* _ACTIVITY_:
Reproduce only the stretch of entries below that begins at the first line and ends at the line holding "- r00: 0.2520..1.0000".

* _RECORDS FOR THE EXERCISE_:
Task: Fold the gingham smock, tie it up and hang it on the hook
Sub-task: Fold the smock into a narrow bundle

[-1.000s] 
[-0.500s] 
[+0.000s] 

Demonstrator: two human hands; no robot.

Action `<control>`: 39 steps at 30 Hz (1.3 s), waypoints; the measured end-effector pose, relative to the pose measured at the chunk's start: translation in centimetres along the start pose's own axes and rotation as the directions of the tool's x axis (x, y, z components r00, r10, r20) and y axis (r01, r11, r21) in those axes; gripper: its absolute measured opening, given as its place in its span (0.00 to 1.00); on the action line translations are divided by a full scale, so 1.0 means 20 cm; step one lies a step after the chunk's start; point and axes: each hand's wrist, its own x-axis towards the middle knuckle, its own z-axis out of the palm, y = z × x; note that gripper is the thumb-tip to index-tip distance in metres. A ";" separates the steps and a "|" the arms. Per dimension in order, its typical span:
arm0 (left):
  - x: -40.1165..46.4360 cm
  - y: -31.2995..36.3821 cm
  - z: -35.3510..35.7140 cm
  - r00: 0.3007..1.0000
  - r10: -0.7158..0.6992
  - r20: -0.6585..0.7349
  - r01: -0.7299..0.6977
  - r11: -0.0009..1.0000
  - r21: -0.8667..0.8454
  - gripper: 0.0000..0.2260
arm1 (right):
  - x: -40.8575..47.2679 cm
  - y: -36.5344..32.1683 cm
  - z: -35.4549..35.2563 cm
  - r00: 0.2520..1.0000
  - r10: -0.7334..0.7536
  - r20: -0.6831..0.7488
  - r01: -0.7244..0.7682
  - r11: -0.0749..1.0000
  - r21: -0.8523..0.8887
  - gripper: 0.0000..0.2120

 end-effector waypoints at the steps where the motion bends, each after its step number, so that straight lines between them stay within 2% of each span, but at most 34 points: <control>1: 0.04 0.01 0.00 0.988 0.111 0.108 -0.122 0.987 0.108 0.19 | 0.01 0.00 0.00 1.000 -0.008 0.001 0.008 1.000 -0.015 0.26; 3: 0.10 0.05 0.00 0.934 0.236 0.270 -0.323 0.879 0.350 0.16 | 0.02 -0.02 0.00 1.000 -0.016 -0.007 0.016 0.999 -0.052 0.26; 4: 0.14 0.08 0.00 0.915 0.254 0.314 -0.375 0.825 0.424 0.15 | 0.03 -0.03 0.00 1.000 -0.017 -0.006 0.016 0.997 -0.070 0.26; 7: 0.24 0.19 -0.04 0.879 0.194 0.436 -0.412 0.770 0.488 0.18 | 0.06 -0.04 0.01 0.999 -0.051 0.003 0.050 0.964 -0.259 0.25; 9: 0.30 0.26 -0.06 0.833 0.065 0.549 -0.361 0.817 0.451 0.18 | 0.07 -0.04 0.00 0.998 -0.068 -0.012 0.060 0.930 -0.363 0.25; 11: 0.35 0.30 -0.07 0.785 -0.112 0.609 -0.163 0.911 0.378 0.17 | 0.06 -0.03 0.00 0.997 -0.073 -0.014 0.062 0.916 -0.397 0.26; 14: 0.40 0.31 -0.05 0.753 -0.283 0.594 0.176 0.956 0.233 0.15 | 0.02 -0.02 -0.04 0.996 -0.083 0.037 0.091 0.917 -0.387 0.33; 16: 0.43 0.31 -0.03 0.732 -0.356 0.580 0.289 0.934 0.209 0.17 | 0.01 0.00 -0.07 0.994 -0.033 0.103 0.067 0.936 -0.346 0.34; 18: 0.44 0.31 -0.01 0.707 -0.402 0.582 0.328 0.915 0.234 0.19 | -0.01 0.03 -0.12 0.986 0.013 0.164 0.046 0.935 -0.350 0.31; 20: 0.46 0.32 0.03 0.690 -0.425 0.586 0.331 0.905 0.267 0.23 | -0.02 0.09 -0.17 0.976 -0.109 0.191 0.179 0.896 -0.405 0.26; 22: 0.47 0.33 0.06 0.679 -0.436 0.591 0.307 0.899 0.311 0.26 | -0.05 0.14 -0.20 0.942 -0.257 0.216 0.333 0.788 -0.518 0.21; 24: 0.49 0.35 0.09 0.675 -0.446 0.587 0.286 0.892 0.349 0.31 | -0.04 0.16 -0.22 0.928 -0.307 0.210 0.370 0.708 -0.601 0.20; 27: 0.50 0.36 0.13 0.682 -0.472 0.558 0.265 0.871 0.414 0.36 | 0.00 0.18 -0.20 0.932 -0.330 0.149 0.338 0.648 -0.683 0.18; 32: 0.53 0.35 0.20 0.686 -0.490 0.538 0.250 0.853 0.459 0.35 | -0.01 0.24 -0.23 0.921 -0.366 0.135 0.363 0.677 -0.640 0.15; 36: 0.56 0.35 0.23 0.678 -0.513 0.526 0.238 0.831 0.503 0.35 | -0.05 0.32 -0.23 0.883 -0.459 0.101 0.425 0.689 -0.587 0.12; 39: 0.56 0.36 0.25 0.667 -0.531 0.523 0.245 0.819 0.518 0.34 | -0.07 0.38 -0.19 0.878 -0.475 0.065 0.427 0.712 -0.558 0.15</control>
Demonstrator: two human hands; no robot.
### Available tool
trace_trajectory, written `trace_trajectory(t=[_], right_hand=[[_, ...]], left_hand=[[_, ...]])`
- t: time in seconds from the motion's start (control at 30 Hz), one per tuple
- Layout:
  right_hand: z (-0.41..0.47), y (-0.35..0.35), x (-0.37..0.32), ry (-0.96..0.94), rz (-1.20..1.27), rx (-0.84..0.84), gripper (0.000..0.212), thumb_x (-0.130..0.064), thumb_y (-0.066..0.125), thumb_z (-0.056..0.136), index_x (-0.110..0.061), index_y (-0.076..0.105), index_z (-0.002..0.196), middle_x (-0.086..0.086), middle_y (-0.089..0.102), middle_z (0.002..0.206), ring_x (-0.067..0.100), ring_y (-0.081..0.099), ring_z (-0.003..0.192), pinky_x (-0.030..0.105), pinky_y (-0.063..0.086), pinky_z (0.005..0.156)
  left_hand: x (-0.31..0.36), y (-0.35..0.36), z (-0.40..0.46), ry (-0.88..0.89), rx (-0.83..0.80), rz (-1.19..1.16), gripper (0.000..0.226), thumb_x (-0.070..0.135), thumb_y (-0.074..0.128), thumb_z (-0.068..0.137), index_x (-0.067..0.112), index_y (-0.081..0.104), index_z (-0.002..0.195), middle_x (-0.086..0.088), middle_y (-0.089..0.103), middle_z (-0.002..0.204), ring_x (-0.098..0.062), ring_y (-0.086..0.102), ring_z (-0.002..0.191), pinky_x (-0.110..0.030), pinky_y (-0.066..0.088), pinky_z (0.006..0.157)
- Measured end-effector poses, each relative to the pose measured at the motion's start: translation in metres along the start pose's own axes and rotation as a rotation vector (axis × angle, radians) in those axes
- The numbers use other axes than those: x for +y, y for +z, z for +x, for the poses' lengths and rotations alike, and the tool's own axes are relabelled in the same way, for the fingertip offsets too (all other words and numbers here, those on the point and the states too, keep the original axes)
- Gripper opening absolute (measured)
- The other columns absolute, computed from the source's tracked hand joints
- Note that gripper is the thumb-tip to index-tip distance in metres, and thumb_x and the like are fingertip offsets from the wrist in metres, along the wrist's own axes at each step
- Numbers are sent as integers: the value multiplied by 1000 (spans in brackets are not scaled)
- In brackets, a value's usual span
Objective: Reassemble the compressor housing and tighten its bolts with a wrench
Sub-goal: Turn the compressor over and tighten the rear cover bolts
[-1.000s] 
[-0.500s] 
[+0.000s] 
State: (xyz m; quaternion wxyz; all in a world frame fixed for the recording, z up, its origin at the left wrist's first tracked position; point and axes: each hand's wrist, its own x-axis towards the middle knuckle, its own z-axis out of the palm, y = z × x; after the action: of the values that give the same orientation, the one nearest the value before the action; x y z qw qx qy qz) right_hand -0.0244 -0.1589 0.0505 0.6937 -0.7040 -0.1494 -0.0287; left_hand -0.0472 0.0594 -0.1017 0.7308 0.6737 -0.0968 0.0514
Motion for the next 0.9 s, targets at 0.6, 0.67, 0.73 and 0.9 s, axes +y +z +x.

* _REPLY TO THE TASK_:
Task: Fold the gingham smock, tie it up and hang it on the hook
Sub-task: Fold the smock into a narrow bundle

[-1.000s] 
[-0.500s] 
[+0.000s] 

Demonstrator: two human hands; no robot.

Action `<control>`: 39 steps at 30 Hz (1.3 s), waypoints; the measured end-effector pose, relative to the pose measured at the chunk's start: translation in centimetres along the start pose's own axes and rotation as the directions of the tool's x axis (x, y, z components r00, r10, r20) and y axis (r01, r11, r21) in those axes; gripper: its absolute measured opening, given as its place in its span (0.00 to 1.00); on the action line translations are divided by a full scale, so 1.0 means 20 cm; step one lies a step after the chunk's start; point and axes: each hand's wrist, its own x-axis towards the middle knuckle, its own z-axis out of the palm, y = z × x; note that gripper is the thumb-tip to index-tip distance in metres. A ";" separates the steps and a "|" the arms. Per dimension in order, its typical span:
arm0 (left):
  - x: -40.1165..46.4360 cm
  - y: -31.2995..36.3821 cm
  - z: -35.3510..35.7140 cm
  - r00: 0.3007..1.0000
  - r10: -0.7158..0.6992
  - r20: -0.6585..0.7349
  - r01: -0.7299..0.6977
  - r11: -0.0009..1.0000
  - r21: -0.8667..0.8454
  - gripper: 0.0000..0.2260
arm1 (right):
  - x: -40.8575..47.2679 cm
  - y: -36.5344..32.1683 cm
  - z: -35.4549..35.2563 cm
  - r00: 0.2520..1.0000

Nothing remains to add to the answer.